Returning to New York months after his treatment, his family hid from him the fact that what he’d experienced was gay conversion therapy. It wasn’t until Fernandez was in his mid-20s that he discovered his family’s secret, and his prolonged guilt transformed into resentment toward his mother.

Fernandez was able to find solace and therapy in reality television, an outlet he claims was a “blessing” for him. He received a call from his friends, the producers of VH1’s Love & Hip Hop, requesting that he join the cast and share his story with their viewers.

Jonathan Fernandez poses with mother, who is now his “best friend.” (Courtesy: Jonathan Fernandez)
Jonathan Fernandez poses with mother, who is now his “best friend.” (Courtesy: Jonathan Fernandez)

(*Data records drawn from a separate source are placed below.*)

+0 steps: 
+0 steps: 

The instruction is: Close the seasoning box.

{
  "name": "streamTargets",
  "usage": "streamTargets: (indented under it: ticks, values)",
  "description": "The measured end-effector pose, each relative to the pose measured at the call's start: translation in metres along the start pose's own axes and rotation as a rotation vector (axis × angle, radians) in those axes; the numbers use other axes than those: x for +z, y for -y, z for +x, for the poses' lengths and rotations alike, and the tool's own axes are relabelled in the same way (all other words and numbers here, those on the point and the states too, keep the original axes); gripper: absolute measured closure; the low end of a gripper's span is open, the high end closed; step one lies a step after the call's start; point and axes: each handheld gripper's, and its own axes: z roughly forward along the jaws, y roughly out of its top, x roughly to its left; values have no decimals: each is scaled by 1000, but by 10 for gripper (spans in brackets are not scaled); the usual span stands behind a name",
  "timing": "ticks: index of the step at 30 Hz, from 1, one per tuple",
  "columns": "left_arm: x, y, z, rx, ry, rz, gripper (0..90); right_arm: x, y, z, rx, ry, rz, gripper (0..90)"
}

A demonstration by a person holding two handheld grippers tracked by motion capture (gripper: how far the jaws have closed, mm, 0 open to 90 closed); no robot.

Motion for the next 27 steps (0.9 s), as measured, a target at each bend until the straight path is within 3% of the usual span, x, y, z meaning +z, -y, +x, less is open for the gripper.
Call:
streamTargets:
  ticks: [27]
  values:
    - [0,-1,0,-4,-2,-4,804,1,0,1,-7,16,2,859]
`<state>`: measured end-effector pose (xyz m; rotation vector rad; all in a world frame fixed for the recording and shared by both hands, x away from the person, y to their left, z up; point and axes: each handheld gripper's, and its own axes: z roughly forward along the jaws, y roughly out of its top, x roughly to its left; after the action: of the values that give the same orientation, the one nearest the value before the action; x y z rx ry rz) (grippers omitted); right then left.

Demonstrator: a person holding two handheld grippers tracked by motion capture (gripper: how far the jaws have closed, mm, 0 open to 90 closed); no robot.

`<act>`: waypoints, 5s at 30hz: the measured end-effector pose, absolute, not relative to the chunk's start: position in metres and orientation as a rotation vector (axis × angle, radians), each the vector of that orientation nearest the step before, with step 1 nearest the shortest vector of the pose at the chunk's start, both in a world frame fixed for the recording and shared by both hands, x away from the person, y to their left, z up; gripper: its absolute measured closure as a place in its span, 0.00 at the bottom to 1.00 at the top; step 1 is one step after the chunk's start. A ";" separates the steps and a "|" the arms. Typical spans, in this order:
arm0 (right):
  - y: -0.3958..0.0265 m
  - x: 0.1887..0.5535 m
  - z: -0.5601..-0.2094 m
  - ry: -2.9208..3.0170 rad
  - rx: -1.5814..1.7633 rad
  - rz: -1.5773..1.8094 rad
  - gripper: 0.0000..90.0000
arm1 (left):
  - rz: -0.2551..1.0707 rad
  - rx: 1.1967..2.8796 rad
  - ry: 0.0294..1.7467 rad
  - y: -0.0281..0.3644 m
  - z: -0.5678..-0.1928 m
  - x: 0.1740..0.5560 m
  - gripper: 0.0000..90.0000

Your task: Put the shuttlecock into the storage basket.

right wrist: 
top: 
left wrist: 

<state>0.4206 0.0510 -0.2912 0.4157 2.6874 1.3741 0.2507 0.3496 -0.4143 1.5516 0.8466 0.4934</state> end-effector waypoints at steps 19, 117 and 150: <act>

Fernandez came out with his experience publicly on the show in hopes to save LGBTQ children from enduring the same fate. And in doing the show, he explains, he was able to come to terms with his traumatic experience and subsequently heal his relationship with his mother, who appeared on the show with him.

“My mom is my literally my best friend,” he says. “Had I never had that conversation with her, I would have never experienced that. What happened to me is unfortunate, and I can either let it break me or define me, or I can move on and be great in spite of it. And that is what I chose.”